PROVIDED INFORMATION
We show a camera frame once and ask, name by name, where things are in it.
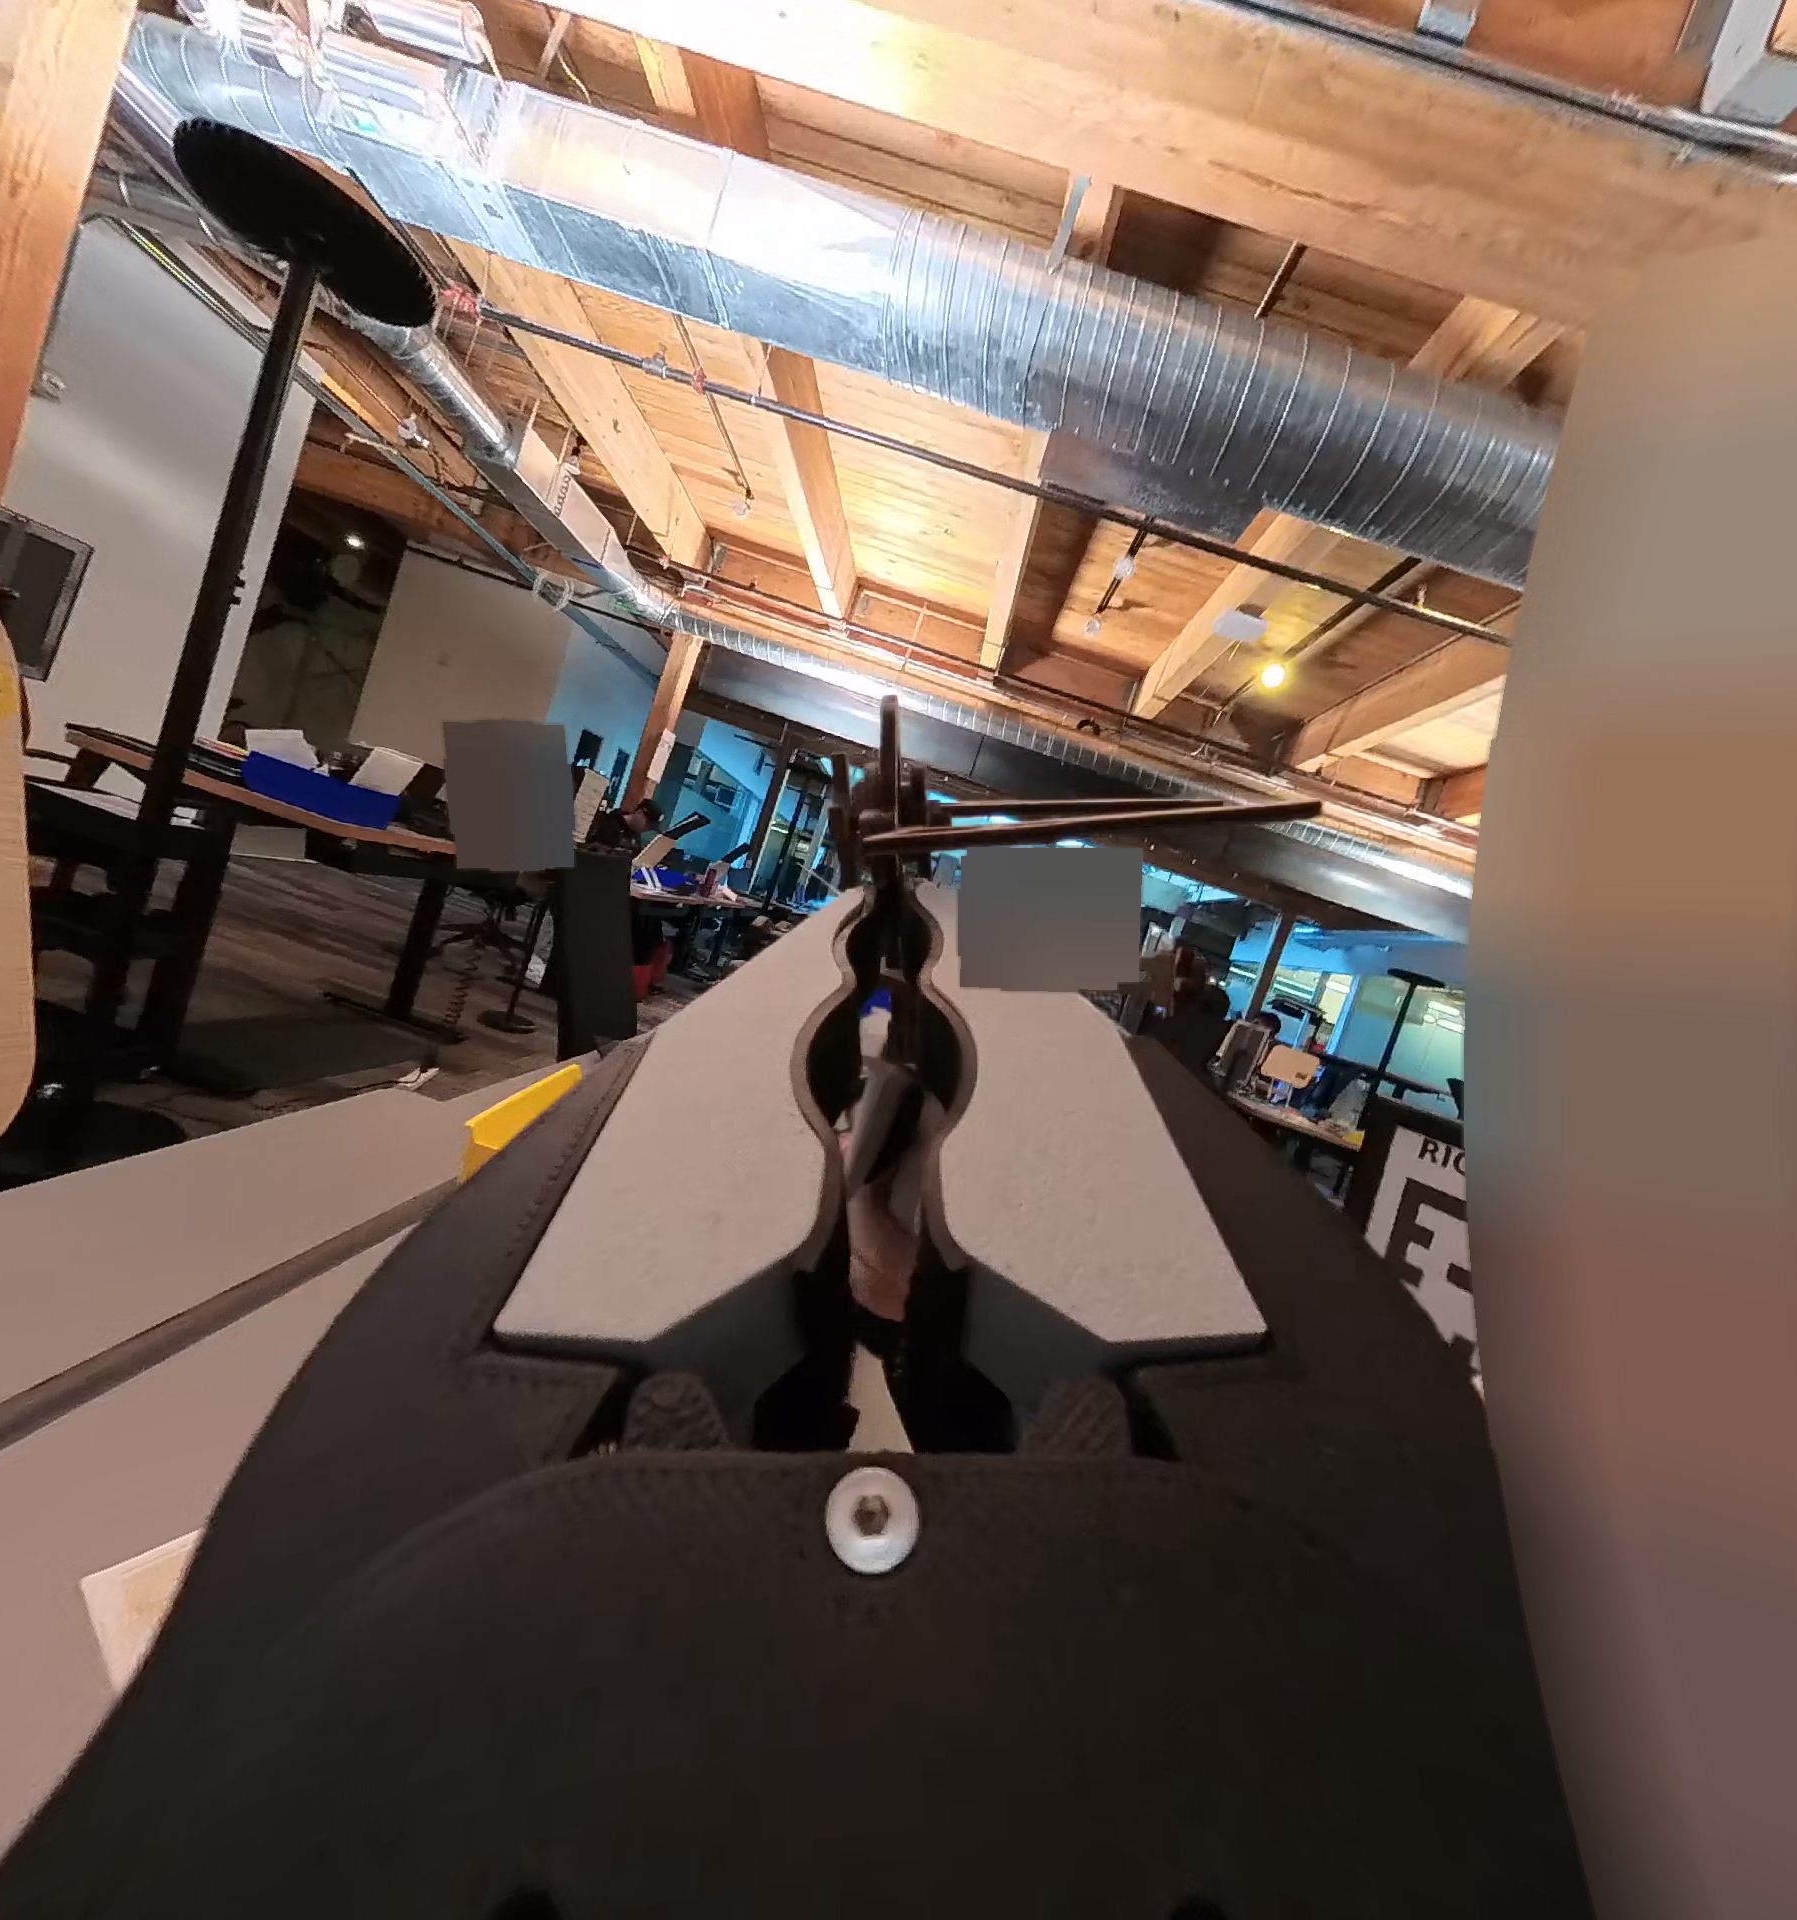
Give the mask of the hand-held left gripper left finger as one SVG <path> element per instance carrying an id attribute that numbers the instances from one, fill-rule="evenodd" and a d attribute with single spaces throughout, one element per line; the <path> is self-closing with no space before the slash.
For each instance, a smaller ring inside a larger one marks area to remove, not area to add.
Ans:
<path id="1" fill-rule="evenodd" d="M 509 1342 L 652 1348 L 828 1237 L 837 1136 L 817 1103 L 817 1022 L 846 1001 L 833 900 L 654 1030 L 496 1315 Z"/>

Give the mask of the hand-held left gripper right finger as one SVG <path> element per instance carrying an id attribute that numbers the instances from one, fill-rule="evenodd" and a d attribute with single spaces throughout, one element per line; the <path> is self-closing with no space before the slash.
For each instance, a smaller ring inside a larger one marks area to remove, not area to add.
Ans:
<path id="1" fill-rule="evenodd" d="M 1233 1358 L 1268 1321 L 1123 1034 L 1070 991 L 969 987 L 956 892 L 918 886 L 927 1001 L 956 1038 L 931 1243 L 963 1358 Z"/>

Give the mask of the brown wooden mechanical model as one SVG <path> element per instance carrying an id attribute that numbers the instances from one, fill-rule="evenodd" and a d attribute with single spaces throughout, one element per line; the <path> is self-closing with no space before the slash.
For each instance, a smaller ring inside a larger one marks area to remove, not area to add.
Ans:
<path id="1" fill-rule="evenodd" d="M 880 696 L 870 774 L 859 782 L 844 774 L 833 782 L 842 881 L 861 884 L 877 900 L 895 900 L 936 855 L 1059 849 L 1161 827 L 1308 825 L 1322 816 L 1317 801 L 1117 796 L 933 803 L 927 769 L 904 753 L 902 714 L 898 694 Z"/>

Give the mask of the yellow box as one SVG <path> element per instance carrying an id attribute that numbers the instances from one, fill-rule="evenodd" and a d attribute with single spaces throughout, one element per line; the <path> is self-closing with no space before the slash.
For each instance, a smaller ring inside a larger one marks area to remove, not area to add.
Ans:
<path id="1" fill-rule="evenodd" d="M 556 1101 L 581 1086 L 584 1067 L 578 1061 L 532 1079 L 503 1098 L 488 1098 L 463 1122 L 463 1146 L 458 1180 L 468 1183 L 478 1168 L 491 1165 L 519 1136 L 532 1129 Z"/>

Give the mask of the black cabinet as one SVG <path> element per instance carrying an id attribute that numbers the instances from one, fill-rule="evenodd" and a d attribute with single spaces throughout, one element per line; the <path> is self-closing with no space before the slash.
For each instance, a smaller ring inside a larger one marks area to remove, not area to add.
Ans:
<path id="1" fill-rule="evenodd" d="M 553 871 L 556 1059 L 567 1062 L 640 1031 L 635 902 L 628 853 L 575 850 Z"/>

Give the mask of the wooden desk with black legs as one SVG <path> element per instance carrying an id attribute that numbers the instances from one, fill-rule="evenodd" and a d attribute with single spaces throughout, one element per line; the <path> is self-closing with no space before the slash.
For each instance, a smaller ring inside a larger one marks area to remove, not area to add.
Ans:
<path id="1" fill-rule="evenodd" d="M 51 862 L 50 881 L 32 896 L 35 946 L 86 960 L 89 999 L 115 980 L 117 994 L 99 1001 L 115 1019 L 122 1016 L 135 970 L 148 970 L 140 1016 L 132 1026 L 115 1026 L 115 1048 L 145 1067 L 179 1051 L 236 835 L 259 827 L 300 834 L 310 860 L 339 876 L 417 881 L 387 999 L 337 998 L 337 1004 L 432 1044 L 461 1041 L 452 1020 L 415 1013 L 455 884 L 455 849 L 446 837 L 392 823 L 345 823 L 266 796 L 243 782 L 241 750 L 198 742 L 157 850 L 141 853 L 141 801 L 109 794 L 99 784 L 105 774 L 148 784 L 153 749 L 102 727 L 75 726 L 67 741 L 72 754 L 65 757 L 62 782 L 26 778 L 26 846 L 32 856 Z"/>

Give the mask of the blue plastic bin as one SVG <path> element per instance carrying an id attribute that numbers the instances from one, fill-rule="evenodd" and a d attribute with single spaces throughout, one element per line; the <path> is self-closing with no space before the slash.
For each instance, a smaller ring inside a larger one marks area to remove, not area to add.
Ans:
<path id="1" fill-rule="evenodd" d="M 301 767 L 264 753 L 246 753 L 239 778 L 251 796 L 310 813 L 335 827 L 382 831 L 395 825 L 401 808 L 401 796 L 395 792 L 358 788 L 321 774 L 316 765 Z"/>

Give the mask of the white standing board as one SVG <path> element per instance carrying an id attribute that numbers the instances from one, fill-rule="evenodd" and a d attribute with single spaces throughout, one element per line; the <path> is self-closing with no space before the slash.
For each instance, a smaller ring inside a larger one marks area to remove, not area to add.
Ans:
<path id="1" fill-rule="evenodd" d="M 528 589 L 403 553 L 350 742 L 440 767 L 449 721 L 548 721 L 579 631 Z"/>

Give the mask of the white paper card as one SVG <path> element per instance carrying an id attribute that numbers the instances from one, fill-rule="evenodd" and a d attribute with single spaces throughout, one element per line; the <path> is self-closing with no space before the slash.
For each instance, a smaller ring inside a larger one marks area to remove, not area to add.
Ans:
<path id="1" fill-rule="evenodd" d="M 117 1699 L 130 1686 L 157 1641 L 202 1536 L 203 1532 L 194 1527 L 80 1578 L 80 1602 Z"/>

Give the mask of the black round-top floor lamp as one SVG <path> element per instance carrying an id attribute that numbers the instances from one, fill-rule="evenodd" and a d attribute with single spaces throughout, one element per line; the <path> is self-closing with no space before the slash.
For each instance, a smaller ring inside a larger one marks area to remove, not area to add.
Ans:
<path id="1" fill-rule="evenodd" d="M 141 782 L 128 856 L 121 868 L 105 942 L 92 973 L 88 1044 L 72 1086 L 89 1094 L 109 1061 L 135 960 L 135 942 L 155 884 L 163 844 L 235 608 L 267 463 L 294 381 L 313 297 L 331 290 L 368 321 L 425 326 L 430 280 L 415 254 L 371 211 L 291 153 L 236 128 L 190 119 L 172 133 L 180 179 L 203 211 L 239 242 L 285 264 L 239 452 L 214 524 L 185 645 Z"/>

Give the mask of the thin silver air duct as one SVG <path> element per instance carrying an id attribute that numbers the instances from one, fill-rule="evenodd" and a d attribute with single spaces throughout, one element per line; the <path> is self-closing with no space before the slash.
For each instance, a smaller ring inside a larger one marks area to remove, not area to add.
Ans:
<path id="1" fill-rule="evenodd" d="M 470 524 L 470 533 L 519 585 L 556 611 L 600 599 L 652 631 L 711 635 L 708 623 L 673 590 L 637 567 L 571 460 L 536 425 L 498 413 L 435 329 L 368 321 L 327 294 L 320 301 L 345 331 L 389 360 L 435 422 L 455 438 L 487 492 L 524 527 L 525 552 L 513 553 L 487 528 Z"/>

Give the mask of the large round silver air duct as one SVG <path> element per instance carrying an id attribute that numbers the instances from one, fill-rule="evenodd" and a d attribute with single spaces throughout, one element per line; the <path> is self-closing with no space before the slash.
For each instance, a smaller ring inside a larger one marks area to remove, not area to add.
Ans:
<path id="1" fill-rule="evenodd" d="M 1216 537 L 1277 511 L 1526 581 L 1558 422 L 1515 398 L 368 43 L 293 74 L 144 13 L 124 60 L 176 117 L 501 263 L 1053 437 L 1106 504 Z"/>

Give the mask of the dark framed wall panel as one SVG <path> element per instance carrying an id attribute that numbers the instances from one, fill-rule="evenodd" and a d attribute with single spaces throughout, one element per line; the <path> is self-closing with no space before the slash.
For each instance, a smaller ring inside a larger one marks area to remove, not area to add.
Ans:
<path id="1" fill-rule="evenodd" d="M 88 540 L 0 505 L 0 626 L 23 680 L 50 678 L 92 553 Z"/>

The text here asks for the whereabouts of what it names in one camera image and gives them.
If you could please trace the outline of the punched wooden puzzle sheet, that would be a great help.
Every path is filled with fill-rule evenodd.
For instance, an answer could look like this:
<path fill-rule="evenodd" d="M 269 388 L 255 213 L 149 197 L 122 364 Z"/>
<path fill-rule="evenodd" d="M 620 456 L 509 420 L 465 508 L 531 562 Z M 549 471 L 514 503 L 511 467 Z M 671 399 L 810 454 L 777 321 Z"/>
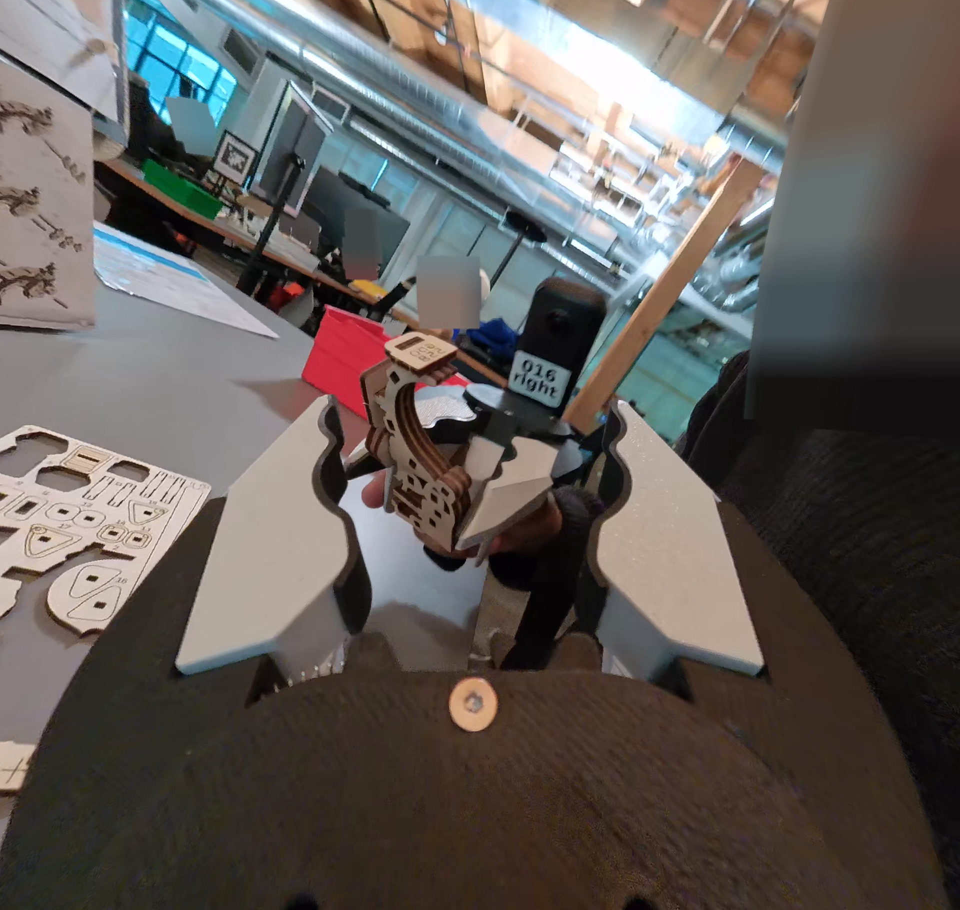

WORK ORDER
Check the data for lines with "hand" and give only their number.

OUTPUT FOR THIS TASK
2